◆ **BRIEF**: Each entry below should be echoed exactly, with pictures omitted.

[Recorded data]
────

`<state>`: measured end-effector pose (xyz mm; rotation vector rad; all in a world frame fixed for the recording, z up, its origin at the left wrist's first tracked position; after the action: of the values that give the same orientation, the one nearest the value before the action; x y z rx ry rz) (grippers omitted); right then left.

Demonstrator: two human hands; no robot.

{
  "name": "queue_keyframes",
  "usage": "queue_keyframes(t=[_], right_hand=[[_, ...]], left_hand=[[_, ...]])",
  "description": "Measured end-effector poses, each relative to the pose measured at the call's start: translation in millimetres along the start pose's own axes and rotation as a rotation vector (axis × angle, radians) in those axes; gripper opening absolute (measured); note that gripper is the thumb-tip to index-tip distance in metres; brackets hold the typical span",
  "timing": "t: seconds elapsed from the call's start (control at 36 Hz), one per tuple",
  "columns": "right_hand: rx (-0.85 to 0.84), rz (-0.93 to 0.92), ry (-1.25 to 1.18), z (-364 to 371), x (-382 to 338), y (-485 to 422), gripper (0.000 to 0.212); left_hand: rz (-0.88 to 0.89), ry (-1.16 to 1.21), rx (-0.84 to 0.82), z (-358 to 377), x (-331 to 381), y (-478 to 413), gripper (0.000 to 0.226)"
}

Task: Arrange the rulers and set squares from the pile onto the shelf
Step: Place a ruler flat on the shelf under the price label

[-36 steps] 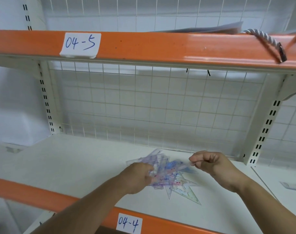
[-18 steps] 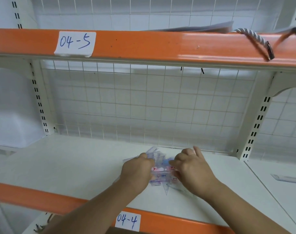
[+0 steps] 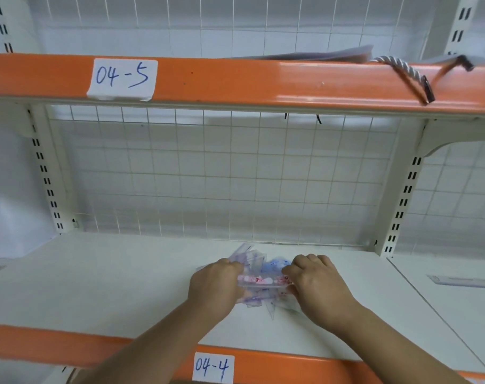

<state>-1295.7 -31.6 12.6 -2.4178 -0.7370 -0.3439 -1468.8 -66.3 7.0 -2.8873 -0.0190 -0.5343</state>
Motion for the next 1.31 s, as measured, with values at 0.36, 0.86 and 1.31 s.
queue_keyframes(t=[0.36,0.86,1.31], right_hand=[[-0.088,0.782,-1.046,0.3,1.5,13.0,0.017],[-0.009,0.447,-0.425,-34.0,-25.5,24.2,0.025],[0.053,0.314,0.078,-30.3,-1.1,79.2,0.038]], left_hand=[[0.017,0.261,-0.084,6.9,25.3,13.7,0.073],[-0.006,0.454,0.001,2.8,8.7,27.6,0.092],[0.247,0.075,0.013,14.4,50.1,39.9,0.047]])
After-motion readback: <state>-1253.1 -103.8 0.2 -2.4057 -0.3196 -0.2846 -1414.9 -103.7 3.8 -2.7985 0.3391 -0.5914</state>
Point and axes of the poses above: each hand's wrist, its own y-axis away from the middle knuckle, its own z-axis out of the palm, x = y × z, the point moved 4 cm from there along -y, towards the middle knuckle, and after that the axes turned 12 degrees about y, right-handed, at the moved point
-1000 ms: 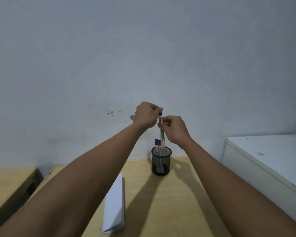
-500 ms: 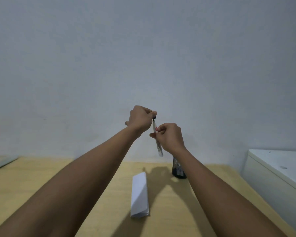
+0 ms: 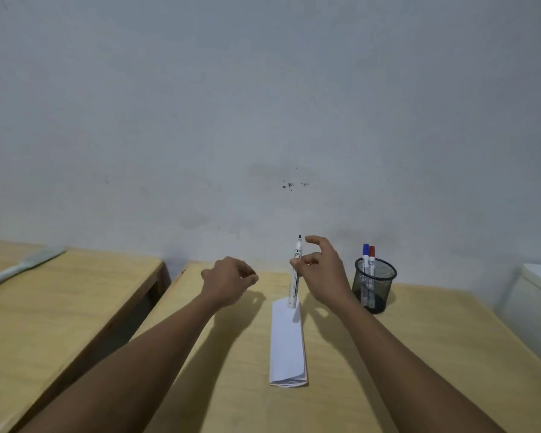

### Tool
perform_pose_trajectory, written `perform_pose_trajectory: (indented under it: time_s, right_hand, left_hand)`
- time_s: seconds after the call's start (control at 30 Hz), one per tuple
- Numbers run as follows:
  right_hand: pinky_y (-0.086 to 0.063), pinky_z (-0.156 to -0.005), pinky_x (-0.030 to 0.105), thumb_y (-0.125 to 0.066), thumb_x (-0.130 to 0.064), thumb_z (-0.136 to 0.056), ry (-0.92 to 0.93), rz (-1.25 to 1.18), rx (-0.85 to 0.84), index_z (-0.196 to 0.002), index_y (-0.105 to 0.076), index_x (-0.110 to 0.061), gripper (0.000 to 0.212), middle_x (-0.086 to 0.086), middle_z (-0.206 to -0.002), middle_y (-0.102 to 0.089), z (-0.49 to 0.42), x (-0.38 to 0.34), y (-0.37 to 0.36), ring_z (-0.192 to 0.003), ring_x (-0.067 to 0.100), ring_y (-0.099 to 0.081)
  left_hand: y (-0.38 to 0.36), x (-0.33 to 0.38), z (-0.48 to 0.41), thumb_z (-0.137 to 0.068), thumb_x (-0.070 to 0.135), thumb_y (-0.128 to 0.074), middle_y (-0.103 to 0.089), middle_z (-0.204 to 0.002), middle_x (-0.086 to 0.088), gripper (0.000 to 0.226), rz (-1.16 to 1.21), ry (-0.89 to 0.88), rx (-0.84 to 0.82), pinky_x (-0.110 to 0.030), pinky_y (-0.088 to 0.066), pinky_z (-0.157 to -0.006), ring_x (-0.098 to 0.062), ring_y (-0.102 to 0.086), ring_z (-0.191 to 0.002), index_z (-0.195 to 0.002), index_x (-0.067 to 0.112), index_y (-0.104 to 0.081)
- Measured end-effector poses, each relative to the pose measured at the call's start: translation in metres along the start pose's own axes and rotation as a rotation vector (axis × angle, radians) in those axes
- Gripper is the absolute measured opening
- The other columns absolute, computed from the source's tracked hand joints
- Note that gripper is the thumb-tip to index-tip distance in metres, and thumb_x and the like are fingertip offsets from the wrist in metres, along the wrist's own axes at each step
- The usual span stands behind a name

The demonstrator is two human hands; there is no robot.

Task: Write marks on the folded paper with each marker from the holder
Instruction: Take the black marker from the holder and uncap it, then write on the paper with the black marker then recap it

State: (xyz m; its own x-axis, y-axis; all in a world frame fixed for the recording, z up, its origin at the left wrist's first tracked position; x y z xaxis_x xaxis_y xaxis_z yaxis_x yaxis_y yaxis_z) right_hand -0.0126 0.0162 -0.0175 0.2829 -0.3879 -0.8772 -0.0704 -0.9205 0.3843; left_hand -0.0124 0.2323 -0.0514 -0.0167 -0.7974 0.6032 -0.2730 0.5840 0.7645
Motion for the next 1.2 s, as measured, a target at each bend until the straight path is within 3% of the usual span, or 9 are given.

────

◆ **REPLY**:
`<state>`: measured end-effector pose (xyz mm; rotation vector rad; all in a world frame fixed for the recording, z up, its origin at the left wrist's first tracked position; after the action: of the values that give the same orientation, the one nearest the value before the action; x y z rx ry rz) (grippers omitted); right then left.

Demonstrator: two human hands; no robot.

{
  "name": "queue_keyframes",
  "usage": "queue_keyframes(t=[_], right_hand=[[_, ...]], left_hand=[[_, ...]])",
  "description": "Measured end-effector poses, each relative to the pose measured at the call's start: translation in millimetres along the start pose's own axes and rotation as a rotation vector (axis × angle, radians) in those axes; gripper opening absolute (measured); note that gripper is the thumb-tip to index-tip distance in metres; brackets hold the typical span",
  "timing": "t: seconds elapsed from the call's start (control at 36 Hz), one per tuple",
  "columns": "right_hand: rx (-0.85 to 0.84), rz (-0.93 to 0.92), ry (-1.25 to 1.18), z (-364 to 371), x (-382 to 338), y (-485 to 422), gripper (0.000 to 0.212); left_hand: rz (-0.88 to 0.89), ry (-1.16 to 1.21), rx (-0.84 to 0.82), z (-358 to 377), x (-331 to 381), y (-478 to 413), gripper (0.000 to 0.226)"
}

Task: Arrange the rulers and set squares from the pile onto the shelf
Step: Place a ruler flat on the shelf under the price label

[-36 steps] 
[-18 steps] 
[+0 steps] 

<state>-1295.7 -31.6 12.6 -2.4178 -0.7370 -0.3439 -1468.8 -66.3 7.0 -2.8873 -0.0190 -0.5343</state>
Motion for the next 1.31 s, as measured, with values at 0.36, 0.86 and 1.31 s.
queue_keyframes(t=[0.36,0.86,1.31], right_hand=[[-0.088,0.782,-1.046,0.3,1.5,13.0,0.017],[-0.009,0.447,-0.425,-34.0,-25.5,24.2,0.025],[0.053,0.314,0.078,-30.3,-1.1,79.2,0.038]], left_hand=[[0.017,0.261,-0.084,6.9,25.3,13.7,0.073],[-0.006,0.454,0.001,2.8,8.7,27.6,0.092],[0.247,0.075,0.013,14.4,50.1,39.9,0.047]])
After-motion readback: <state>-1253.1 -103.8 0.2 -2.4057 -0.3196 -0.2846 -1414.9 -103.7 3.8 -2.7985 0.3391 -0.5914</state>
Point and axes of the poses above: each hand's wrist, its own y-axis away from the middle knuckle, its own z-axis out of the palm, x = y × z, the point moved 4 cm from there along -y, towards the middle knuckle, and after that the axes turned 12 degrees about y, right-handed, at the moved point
-1000 ms: 
-500 ms: 
+0 ms: 

### Tool
perform_pose_trajectory, written `perform_pose_trajectory: (indented under it: time_s, right_hand, left_hand)`
- time_s: seconds after the call's start (control at 30 Hz), one per tuple
- Numbers run as follows:
  right_hand: pinky_y (-0.086 to 0.063), pinky_z (-0.156 to -0.005), pinky_x (-0.030 to 0.105), thumb_y (-0.125 to 0.066), thumb_x (-0.130 to 0.064), thumb_z (-0.136 to 0.056), ry (-0.92 to 0.93), rz (-1.25 to 1.18), rx (-0.85 to 0.84), index_z (-0.196 to 0.002), index_y (-0.105 to 0.076), index_x (-0.110 to 0.061), gripper (0.000 to 0.212), middle_x (-0.086 to 0.086), middle_z (-0.206 to -0.002), middle_y (-0.102 to 0.089), z (-0.49 to 0.42), x (-0.38 to 0.34), y (-0.37 to 0.36), ring_z (-0.192 to 0.003), ring_x (-0.067 to 0.100), ring_y (-0.099 to 0.081)
  left_hand: y (-0.38 to 0.36), x (-0.33 to 0.38), z (-0.48 to 0.41), thumb_z (-0.137 to 0.068), thumb_x (-0.070 to 0.135), thumb_y (-0.128 to 0.074), middle_y (-0.103 to 0.089), middle_z (-0.204 to 0.002), middle_x (-0.086 to 0.088), gripper (0.000 to 0.226), rz (-1.16 to 1.21), ry (-0.89 to 0.88), rx (-0.84 to 0.82), pinky_x (-0.110 to 0.030), pinky_y (-0.088 to 0.066), pinky_z (-0.157 to -0.006), ring_x (-0.098 to 0.062), ring_y (-0.102 to 0.086), ring_z (-0.191 to 0.002), index_z (-0.195 to 0.002), index_x (-0.067 to 0.112), index_y (-0.104 to 0.081)
- Measured end-effector poses, each relative to the pose measured at the call's start: translation in metres along the start pose's own axes and rotation as a rotation vector (axis × angle, radians) in those axes
- Gripper is the absolute measured opening
- The other columns absolute, computed from the source's tracked hand joints
- Note that gripper is the thumb-tip to index-tip distance in metres, and thumb_x and the like are fingertip offsets from the wrist in metres, along the wrist's own axes at each step
- The usual span stands behind a name

The demonstrator is two human hands; there is no robot.

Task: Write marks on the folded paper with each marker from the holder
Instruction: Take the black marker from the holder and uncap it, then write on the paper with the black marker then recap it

State: (xyz m; its own x-axis, y-axis; all in a world frame fixed for the recording, z up, its origin at the left wrist's first tracked position; x y z xaxis_x xaxis_y xaxis_z yaxis_x yaxis_y yaxis_z) right_hand -0.0126 0.0162 -0.0175 0.2829 -0.3879 -0.8772 -0.0704 -0.9205 0.3843; left_hand -0.0124 0.2323 -0.0514 -0.0167 -0.7974 0.6032 -0.2730 0.5840 0.7645
Motion for the next 1.2 s, as measured, a target at each bend until the straight path is within 3% of the usual span, or 9 are given.

That concludes the output.